First off, I'd like to say Im new here. Im sure members have stories that may relate to mine but I really just need someone to talk to.

My wife and I got married in early 2007. We had normal ups and downs in our relationship but nothing too serious. We were married for about 4 months and her father passed away. We moved in with her mother to help out because the father was the only source of income. We ended up staying there.

I was deployed to Iraq in Jan 2009. Not even 4 weeks after I was gone, I came across some chats between her and someone who was my friend. The conversations we pretty sexual in nature and she said somethings to him like she wasn't happy in our marriage and she regrets it. Obviously I was pretty upset with all of this so weeks went by of off and on talking which was really just fighting. She tells me that she was just doing it for the attention. I ignored the smarter side of me and forgave her.

When I returned in October, we were still pretty shaky. I was quick to snap on little things and it usually resulted in fighting once again. Shes says she stopped talking to the guy completely the day after I found the first conversations. Less then a month later I find more conversations between him, from the time that I was home, where she went as far as saying she loved him. She tells me it was because we were having problems and she needed the attention. I, again, ignored my smarter side and forgave her. I then received orders to Cali and told her she needed to be by my side when I go so I can at least build on the little trust that I had and fix our marriage. She ended up staying behind because "she was scared to leave her mother by herself."

I find myself everyday questioning everything she says to me. She sounds remorseful in her words but I still believe she is lying about many aspects of this dilemma. I don't honestly think she ever stopped communicating with him after the first time. I feel bad to have to put her in a predicament of choosing her mother or myself but there's no way I can stay apart for any amount of time and be happy. I feel I am the only one working on our marriage and she's putting constant, unnecessary strains on it.

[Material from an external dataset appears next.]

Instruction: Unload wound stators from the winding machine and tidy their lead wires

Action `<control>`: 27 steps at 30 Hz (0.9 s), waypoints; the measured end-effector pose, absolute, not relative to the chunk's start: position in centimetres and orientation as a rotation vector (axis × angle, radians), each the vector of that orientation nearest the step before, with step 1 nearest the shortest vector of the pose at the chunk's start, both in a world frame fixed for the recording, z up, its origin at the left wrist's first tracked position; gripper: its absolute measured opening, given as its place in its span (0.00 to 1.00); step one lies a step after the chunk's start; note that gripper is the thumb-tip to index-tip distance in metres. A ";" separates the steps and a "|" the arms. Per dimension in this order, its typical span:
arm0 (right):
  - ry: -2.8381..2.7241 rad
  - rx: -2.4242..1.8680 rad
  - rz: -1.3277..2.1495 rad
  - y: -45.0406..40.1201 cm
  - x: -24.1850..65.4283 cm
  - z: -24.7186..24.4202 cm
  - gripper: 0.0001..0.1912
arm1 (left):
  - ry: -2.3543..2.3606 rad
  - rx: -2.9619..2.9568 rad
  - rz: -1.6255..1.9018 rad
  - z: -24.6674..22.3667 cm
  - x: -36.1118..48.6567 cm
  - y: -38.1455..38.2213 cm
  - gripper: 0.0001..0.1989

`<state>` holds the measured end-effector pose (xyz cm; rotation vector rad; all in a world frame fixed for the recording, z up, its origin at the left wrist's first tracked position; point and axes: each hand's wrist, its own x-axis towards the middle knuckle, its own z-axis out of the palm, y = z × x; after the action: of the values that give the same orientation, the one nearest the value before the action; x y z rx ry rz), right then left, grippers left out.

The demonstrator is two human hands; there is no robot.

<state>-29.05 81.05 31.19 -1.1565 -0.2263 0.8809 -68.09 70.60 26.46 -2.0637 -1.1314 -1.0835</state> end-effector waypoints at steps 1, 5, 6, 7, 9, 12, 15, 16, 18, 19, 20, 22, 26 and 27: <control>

Sorry for the long story, Im just looking for advice. I am justified in ending this marriage right?


----------



## Initfortheduration (Dec 12, 2008)

absolutely. She has already disconnected from you. You need to dump her and find someone who will be true.


----------



## Sven (Nov 18, 2009)

Well I'm not going to go so far as to recommend dumping her! That would be harsh and extreme at this point.

The lying is a killer. You suspect a physical affair and are right to think that. Your marriage can only be rebuilt with honesty.

My advice is to ask her to move to where you live - after all, a husband and wife should be together if possible. It is best if she leaves her mother behind, but if she can't or you need to compromise, bring mom with her.

But she must come live with YOU, have No Contact with the other man, commit to being totally honest with you - which can mean telling you some aweful stuff. And I recommend marriage counseling as well.

If she refuses to move, then you have your answer.

How is your relationship with the MIL?


----------



## whyminvrsatsfd (Nov 28, 2009)

In a way, I agree with both replies. She has definitely detached. It doesnt necessarily mean she couldnt reconnect with some work. Something is a miss though. Communication is key and if you both only cause screaming matches, shes not going to tell you anything. She has to be able to tell you what she needs and wants, or you wont know and the emotional cheating will happen again. No matter how far away you move her.


----------



## ontheroad542 (Dec 13, 2009)

whyminvrsatsfd said:


> In a way, I agree with both replies. She has definitely detached. It doesnt necessarily mean she couldnt reconnect with some work. Something is a miss though. Communication is key and if you both only cause screaming matches, shes not going to tell you anything. She has to be able to tell you what she needs and wants, or you wont know and the emotional cheating will happen again. No matter how far away you move her.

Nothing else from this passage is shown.